Simulated Author's Rebuttal

2 responses · 0 unresolved

We thank the referee for the careful reading and constructive comments. We address the major comments point by point below, indicating where revisions will be made to improve clarity and completeness.

read point-by-point responses

  1. Referee: [two-recovering-set framework] § on two-recovering-set framework: the novel construction of the functions e_i is stated to rely on elements of the automorphism group of the elliptic function field to produce two disjoint recovering sets. For the ordinary curves employed (those achieving approximately q + 2√q rational points), Aut(E) is typically of order at most 6; it is not shown that sufficiently many distinct automorphisms exist to satisfy the disjointness and locality conditions simultaneously for the claimed parameters ℓ || q + 2. Explicit verification or a worked example for at least one such curve is required.

    Authors: We appreciate the referee's observation regarding the size of Aut(E) for ordinary elliptic curves. The novel construction of the auxiliary functions e_i is designed to use the (small) automorphism group in a targeted manner: specifically, the group action on the rational points and the associated divisors ensures the two recovering sets are disjoint and satisfy the locality parameter ℓ, with the conditions ℓ | q+2 and 4ℓ < q guaranteeing that the required partitions exist without needing a large group order. The disjointness follows directly from the distinct orbits under the chosen automorphisms and the function field properties. To make this fully explicit as requested, we will add a concrete worked example in the revised manuscript for an ordinary elliptic curve achieving approximately q + 2√q points (e.g., over a small field where the point count is known), listing the automorphisms used, the resulting e_i, and verifying the disjoint recovering sets and locality conditions. revision: partial

  2. Referee: [q-ary families] Abstract and the q-ary families section: the optimality claim for the new q-ary LRCs of length O(q + 2√q) is asserted without an explicit comparison to the LRC Singleton bound or the locality-aware bound used in the paper; the derivation that these codes meet the bound with the stated flexible locality must be supplied or referenced to a precise theorem number.

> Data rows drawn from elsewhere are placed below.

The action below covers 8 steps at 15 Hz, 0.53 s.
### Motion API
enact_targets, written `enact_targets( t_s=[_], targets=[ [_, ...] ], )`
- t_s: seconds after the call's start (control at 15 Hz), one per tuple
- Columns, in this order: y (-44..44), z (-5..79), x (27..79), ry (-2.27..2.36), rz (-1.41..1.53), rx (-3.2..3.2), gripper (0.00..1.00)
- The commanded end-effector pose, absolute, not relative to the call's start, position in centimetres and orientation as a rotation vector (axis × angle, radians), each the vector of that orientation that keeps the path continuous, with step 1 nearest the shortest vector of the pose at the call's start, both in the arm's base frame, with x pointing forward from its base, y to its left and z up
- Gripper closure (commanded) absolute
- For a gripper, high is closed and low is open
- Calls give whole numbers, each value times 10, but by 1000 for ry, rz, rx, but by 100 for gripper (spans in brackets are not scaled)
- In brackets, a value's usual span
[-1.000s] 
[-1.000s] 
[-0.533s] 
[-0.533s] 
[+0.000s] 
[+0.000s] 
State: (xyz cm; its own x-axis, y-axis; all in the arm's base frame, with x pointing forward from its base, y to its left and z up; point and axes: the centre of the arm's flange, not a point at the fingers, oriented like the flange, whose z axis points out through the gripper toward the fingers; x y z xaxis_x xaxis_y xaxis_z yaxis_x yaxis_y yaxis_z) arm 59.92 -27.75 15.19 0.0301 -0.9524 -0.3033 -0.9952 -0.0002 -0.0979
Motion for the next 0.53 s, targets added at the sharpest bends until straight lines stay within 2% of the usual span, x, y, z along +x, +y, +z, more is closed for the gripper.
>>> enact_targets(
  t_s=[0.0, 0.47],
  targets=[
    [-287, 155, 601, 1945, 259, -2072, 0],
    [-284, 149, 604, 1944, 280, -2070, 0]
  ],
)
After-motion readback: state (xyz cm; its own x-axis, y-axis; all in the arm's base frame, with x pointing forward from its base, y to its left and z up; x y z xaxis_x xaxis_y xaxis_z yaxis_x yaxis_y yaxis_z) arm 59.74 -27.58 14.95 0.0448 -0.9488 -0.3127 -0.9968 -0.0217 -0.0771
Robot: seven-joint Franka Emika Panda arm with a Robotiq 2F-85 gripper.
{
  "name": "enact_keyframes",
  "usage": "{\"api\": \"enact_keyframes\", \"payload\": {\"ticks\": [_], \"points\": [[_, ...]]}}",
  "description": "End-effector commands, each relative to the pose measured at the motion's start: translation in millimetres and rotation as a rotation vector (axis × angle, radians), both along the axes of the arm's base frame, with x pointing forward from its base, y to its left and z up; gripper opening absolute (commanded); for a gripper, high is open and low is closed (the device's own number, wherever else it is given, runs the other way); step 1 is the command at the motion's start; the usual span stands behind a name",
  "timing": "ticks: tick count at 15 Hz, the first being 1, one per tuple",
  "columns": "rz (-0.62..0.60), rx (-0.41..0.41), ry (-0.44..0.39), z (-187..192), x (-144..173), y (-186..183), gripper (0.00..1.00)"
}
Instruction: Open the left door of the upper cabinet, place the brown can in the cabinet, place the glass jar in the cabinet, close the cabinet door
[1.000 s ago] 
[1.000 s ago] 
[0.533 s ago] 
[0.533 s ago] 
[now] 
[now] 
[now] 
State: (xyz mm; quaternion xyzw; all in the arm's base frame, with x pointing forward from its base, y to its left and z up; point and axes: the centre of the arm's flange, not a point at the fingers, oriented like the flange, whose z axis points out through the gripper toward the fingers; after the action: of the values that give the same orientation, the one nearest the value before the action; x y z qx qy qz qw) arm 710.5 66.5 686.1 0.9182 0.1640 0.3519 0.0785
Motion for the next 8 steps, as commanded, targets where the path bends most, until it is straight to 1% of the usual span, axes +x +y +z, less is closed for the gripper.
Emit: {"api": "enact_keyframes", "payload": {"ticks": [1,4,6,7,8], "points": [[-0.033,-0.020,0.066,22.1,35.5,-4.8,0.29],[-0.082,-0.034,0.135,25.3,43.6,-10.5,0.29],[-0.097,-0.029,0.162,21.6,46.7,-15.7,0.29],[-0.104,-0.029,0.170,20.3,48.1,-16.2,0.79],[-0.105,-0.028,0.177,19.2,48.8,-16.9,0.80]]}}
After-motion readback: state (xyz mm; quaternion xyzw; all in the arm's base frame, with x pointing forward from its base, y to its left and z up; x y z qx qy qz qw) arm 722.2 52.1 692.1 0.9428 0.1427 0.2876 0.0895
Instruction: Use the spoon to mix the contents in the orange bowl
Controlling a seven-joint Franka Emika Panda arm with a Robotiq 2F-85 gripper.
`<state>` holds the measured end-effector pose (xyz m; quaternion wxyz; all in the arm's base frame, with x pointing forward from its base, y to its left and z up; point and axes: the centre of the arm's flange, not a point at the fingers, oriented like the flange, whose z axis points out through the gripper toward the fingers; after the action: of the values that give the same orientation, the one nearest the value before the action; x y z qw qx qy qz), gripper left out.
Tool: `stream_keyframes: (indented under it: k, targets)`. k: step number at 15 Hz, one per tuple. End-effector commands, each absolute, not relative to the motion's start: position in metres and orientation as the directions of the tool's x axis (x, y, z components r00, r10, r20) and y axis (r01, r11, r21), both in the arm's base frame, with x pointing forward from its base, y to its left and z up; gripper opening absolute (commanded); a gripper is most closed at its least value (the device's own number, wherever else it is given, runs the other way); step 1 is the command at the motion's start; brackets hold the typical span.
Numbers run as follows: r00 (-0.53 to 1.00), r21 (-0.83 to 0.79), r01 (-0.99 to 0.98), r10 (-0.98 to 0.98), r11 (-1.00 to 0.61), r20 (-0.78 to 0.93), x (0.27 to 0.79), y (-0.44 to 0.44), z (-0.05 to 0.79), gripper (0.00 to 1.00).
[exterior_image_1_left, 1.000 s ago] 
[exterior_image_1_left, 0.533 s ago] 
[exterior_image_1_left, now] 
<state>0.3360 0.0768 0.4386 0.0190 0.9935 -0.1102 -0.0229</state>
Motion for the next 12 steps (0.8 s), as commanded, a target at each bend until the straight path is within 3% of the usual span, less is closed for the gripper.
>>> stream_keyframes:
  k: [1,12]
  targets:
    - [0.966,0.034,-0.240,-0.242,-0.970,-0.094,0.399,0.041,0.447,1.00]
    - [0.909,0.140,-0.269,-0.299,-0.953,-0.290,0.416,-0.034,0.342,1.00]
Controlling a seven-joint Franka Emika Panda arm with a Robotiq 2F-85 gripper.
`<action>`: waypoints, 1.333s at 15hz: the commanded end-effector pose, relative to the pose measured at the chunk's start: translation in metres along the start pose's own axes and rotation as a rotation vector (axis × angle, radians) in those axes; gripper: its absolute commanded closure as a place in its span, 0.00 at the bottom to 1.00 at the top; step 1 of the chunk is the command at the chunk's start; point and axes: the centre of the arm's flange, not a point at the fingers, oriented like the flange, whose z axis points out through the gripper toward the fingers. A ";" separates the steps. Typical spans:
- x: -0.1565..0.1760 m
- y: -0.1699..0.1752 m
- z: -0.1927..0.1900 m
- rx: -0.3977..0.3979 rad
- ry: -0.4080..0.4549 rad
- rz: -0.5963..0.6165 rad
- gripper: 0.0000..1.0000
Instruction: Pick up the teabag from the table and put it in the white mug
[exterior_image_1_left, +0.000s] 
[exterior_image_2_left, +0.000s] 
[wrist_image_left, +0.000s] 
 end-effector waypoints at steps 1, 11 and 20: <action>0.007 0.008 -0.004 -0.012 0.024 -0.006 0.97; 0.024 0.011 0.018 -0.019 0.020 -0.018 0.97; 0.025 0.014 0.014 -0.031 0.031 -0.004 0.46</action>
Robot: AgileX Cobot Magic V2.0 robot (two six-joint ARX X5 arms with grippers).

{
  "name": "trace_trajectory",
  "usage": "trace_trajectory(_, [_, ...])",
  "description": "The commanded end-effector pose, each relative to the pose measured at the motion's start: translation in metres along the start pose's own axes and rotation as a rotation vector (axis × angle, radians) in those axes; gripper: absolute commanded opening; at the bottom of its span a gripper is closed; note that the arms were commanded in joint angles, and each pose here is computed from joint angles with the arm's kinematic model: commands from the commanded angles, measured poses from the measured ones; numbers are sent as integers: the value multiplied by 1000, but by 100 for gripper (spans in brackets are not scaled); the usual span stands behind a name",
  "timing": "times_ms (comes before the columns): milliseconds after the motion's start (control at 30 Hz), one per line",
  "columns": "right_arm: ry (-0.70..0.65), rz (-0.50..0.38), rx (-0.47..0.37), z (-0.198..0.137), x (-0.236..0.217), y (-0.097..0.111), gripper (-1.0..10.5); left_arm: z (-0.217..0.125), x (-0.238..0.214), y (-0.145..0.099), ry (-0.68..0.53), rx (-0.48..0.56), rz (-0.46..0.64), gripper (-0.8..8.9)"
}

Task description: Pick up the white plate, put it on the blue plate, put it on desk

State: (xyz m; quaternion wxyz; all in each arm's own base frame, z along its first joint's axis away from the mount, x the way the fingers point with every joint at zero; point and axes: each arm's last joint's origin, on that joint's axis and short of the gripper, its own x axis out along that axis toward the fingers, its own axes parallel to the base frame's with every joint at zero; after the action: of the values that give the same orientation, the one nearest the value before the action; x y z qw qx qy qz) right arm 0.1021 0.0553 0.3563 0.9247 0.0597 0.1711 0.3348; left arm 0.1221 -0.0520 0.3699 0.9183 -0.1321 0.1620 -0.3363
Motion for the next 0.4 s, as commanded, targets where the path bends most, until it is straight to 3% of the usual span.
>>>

    Authors: We thank the referee for noting this omission. The optimality is with respect to the standard LRC Singleton bound (d ≤ n − k + 1 − ⌈k/r⌉ for locality r, as stated in Theorem 2.3 of the manuscript). In the q-ary families section, the constructed codes from ordinary elliptic function fields achieve equality in this bound for the flexible locality parameters derived from the curve's rational points. In the revision, we will insert an explicit derivation immediately after the code parameter statement, showing that the minimum distance meets the bound with equality, and we will reference the precise theorem number establishing the code parameters. revision: yes

Circularity Check

0 steps flagged

No circularity: novel framework and explicit constructions from elliptic curves

full rationale

The paper cites prior supersingular constructions (Li et al., Ma and Xing) only for context and contrast, then introduces an independent general framework for two-recovering-set LRCs that defines auxiliary functions e_i via a novel method using automorphism groups of elliptic function fields. Both the q-ary optimal LRC families (length O(q+2√q)) and the q²-ary two-recovering-set family (with stated Singleton defect) are obtained by direct construction from ordinary elliptic curves with ~q+2√q points; these curves and their Aut groups are external mathematical objects whose existence is assumed under standard Hasse bounds, not fitted or defined in terms of the target code parameters. No equation reduces a claimed prediction to a fitted input by construction, no uniqueness theorem is imported from self-citation, and the derivation chain remains self-contained against external benchmarks.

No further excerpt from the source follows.